Task item
What lines in the data below mention the string "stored"? Copy them out.
[[ Dataset records open ]]
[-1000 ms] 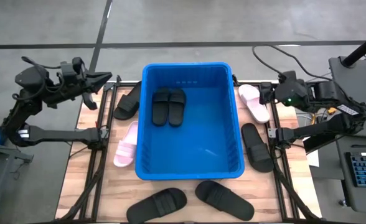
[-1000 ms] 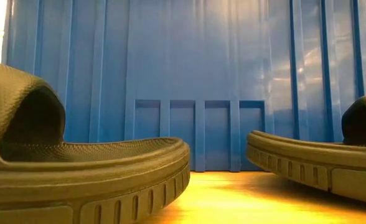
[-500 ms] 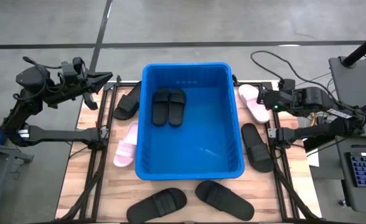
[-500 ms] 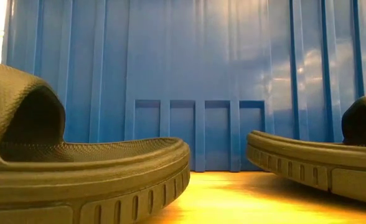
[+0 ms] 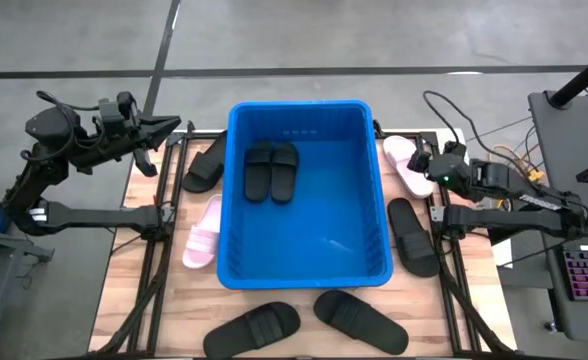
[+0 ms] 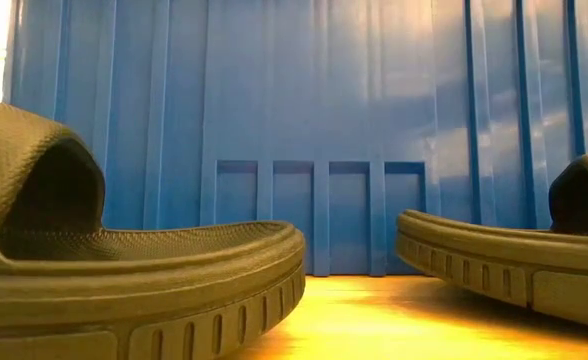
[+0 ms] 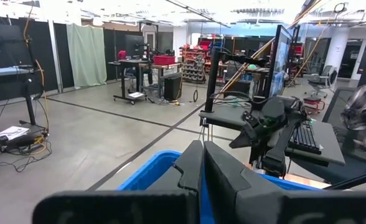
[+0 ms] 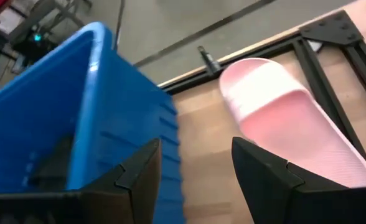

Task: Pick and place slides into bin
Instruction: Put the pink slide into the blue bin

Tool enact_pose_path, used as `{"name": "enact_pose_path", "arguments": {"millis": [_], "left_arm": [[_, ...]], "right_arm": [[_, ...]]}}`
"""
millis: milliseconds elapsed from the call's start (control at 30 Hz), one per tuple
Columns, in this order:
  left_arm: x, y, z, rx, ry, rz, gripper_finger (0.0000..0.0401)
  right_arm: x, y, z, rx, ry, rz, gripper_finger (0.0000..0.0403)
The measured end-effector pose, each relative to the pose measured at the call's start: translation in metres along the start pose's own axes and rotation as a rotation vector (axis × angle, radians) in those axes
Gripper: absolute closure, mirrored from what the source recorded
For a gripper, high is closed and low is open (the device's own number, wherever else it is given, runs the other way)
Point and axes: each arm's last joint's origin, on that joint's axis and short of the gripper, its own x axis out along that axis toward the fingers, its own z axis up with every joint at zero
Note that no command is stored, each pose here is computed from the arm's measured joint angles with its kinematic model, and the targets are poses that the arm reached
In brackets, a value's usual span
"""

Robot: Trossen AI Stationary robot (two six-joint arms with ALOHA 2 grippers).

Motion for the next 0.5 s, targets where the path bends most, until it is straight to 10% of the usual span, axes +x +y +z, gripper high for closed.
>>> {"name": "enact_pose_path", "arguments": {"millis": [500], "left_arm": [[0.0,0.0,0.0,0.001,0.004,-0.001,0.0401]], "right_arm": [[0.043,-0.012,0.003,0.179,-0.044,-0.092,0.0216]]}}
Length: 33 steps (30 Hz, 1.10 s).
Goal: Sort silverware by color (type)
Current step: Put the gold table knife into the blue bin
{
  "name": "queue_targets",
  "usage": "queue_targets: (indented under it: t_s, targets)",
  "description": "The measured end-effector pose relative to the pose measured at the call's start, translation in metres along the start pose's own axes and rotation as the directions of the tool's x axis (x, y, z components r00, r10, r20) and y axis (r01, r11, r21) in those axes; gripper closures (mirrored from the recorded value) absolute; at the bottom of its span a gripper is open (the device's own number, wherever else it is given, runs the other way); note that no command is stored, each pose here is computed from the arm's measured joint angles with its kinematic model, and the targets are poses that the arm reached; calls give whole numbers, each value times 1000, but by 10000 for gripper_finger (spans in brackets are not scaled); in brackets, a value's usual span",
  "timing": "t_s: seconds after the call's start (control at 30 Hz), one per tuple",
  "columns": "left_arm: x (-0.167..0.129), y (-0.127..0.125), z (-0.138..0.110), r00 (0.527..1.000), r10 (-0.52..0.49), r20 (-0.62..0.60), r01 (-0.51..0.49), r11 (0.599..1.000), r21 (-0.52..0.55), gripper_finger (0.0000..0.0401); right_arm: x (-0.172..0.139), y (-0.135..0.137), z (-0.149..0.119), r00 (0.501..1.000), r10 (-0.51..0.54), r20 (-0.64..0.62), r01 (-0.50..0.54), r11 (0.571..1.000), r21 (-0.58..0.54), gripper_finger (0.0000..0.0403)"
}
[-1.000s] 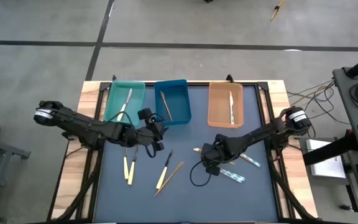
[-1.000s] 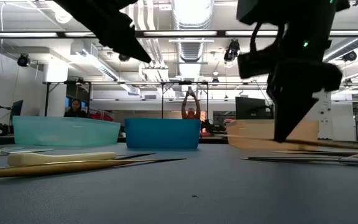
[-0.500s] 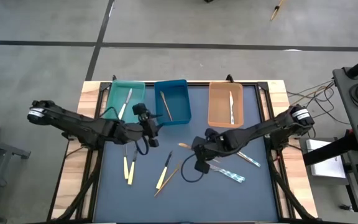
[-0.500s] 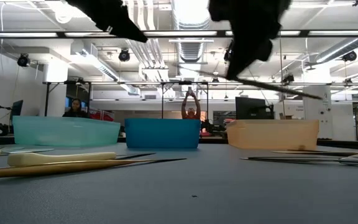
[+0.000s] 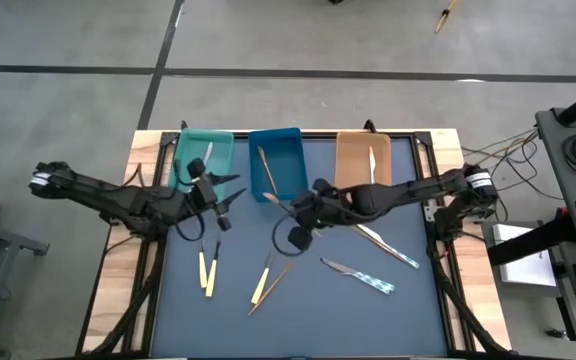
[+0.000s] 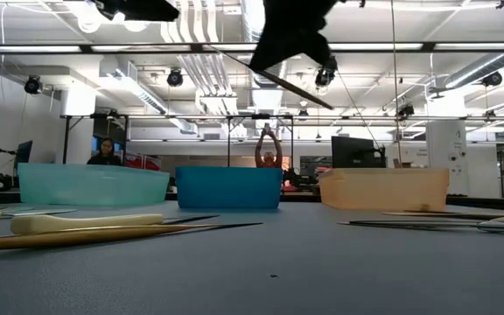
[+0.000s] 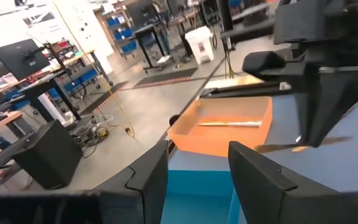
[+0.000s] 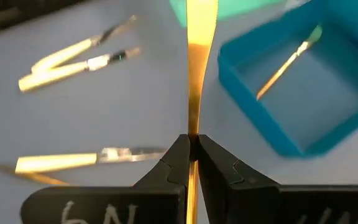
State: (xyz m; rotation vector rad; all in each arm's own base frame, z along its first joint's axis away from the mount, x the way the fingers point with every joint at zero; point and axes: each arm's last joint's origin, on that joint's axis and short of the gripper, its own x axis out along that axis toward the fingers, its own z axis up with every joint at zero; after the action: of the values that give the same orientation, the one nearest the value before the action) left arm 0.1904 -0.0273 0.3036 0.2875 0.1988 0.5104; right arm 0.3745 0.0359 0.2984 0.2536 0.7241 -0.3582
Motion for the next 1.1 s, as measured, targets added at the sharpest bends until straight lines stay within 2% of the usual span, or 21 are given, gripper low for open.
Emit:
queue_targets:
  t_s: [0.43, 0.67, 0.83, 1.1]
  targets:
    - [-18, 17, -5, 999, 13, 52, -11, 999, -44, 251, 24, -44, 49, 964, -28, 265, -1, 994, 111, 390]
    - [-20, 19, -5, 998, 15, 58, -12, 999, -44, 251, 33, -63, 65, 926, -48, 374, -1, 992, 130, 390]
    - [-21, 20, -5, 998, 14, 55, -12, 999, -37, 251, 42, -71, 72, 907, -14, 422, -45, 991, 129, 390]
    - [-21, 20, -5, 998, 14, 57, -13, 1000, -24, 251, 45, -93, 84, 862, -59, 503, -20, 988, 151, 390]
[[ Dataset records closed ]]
Written response
Note that no command is stored, each pose here is computed from the arm's measured joint angles with its kinematic model, and the targets are poses that the arm reached
  "description": "The measured end-effector pose relative to the pose measured at the call's start, translation in metres along the start pose's own axes and rotation as the directions of the tool's x axis (x, y, z components r00, r10, r20) and y axis (r01, r11, r21) in those axes; gripper closures (mirrored from the recorded value) absolute; at the bottom of its span a gripper is open (the device's own number, wherever else it is given, runs the other way); note that no command is stored, each pose here is computed from the arm's measured joint angles with its kinematic model, and the targets are poses that the arm reached; calls give whole numbers, each value times 1000, but by 10000 for gripper_finger (spans in brackets are not scaled); in brackets, a value's usual span",

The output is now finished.